Line by line, copy the data below exactly.
:: STORED DATA ::
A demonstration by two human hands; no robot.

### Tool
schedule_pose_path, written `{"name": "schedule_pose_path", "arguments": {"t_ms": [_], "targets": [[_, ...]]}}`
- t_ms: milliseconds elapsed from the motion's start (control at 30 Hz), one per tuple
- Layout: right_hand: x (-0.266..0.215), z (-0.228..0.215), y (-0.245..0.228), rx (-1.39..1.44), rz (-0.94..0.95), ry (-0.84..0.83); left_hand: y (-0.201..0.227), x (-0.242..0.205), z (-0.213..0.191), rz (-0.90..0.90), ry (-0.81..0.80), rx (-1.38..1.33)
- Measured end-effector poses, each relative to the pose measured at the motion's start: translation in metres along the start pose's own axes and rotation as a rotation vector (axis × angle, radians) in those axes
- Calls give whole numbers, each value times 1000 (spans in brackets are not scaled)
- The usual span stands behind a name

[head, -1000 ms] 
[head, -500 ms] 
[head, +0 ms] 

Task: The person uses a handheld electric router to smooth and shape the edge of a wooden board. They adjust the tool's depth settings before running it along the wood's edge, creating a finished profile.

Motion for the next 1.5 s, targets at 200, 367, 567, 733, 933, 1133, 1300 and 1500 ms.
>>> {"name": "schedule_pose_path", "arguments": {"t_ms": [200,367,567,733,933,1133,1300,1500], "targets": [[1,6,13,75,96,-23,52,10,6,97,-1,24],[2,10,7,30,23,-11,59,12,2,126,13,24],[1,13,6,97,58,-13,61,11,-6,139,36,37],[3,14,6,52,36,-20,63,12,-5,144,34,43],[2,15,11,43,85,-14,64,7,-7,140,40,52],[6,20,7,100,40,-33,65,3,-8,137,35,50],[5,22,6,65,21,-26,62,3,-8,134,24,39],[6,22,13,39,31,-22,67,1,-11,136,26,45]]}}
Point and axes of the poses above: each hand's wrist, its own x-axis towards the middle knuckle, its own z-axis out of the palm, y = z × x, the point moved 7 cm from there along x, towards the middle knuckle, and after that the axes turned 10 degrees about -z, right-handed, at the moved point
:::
> _OUTPUT_:
A demonstration by two human hands; no robot.

### Tool
schedule_pose_path, written `{"name": "schedule_pose_path", "arguments": {"t_ms": [_], "targets": [[_, ...]]}}`
- t_ms: milliseconds elapsed from the motion's start (control at 30 Hz), one per tuple
- Layout: right_hand: x (-0.266..0.215), z (-0.228..0.215), y (-0.245..0.228), rx (-1.39..1.44), rz (-0.94..0.95), ry (-0.84..0.83); left_hand: y (-0.201..0.227), x (-0.242..0.205), z (-0.213..0.191), rz (-0.90..0.90), ry (-0.81..0.80), rx (-1.38..1.33)
- Measured end-effector poses, each relative to the pose measured at the motion's start: translation in metres along the start pose's own axes and rotation as a rotation vector (axis × angle, radians) in those axes
- Calls give whole numbers, each value times 1000 (spans in brackets are not scaled)
- The usual span stands behind a name

[head, -1000 ms] 
[head, -500 ms] 
[head, +0 ms] 

Task: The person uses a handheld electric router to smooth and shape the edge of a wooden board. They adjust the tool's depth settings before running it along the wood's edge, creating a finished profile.

Motion for the next 1.5 s, targets at 200, 367, 567, 733, 933, 1133, 1300 and 1500 ms.
>>> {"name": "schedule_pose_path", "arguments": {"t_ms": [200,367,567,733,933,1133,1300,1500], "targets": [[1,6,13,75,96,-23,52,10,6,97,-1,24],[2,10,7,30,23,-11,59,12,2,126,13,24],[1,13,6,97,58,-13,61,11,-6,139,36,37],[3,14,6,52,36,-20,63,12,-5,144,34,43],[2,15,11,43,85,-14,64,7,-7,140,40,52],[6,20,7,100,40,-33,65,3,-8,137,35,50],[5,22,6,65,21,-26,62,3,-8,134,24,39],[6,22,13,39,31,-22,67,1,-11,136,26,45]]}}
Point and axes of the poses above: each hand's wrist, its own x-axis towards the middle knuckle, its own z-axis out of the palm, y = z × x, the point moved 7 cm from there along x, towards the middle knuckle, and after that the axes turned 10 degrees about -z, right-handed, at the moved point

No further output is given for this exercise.